Problem statement | Look through the data below. Collect every line where the word "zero" occurs.

Dataset excerpt |
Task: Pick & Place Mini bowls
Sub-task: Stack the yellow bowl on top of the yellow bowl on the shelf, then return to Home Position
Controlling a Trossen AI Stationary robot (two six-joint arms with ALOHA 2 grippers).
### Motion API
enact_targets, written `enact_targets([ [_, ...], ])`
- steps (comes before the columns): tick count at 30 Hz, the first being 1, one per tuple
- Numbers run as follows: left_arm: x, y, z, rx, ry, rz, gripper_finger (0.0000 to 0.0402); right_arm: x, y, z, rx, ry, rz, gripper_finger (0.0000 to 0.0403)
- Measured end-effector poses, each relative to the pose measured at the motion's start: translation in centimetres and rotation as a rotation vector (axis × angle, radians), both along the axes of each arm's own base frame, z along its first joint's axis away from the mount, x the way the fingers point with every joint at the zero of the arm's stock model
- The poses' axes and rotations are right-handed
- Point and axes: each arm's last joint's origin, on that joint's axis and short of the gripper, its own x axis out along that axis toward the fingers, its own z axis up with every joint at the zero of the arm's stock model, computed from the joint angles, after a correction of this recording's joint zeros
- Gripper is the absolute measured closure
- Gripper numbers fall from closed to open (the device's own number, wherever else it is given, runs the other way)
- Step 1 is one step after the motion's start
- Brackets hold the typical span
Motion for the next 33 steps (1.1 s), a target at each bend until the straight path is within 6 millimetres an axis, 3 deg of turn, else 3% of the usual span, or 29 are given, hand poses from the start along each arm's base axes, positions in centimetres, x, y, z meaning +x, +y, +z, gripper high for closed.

Response to the task |
- Measured end-effector poses, each relative to the pose measured at the motion's start: translation in centimetres and rotation as a rotation vector (axis × angle, radians), both along the axes of each arm's own base frame, z along its first joint's axis away from the mount, x the way the fingers point with every joint at the zero of the arm's stock model
- Point and axes: each arm's last joint's origin, on that joint's axis and short of the gripper, its own x axis out along that axis toward the fingers, its own z axis up with every joint at the zero of the arm's stock model, computed from the joint angles, after a correction of this recording's joint zeros

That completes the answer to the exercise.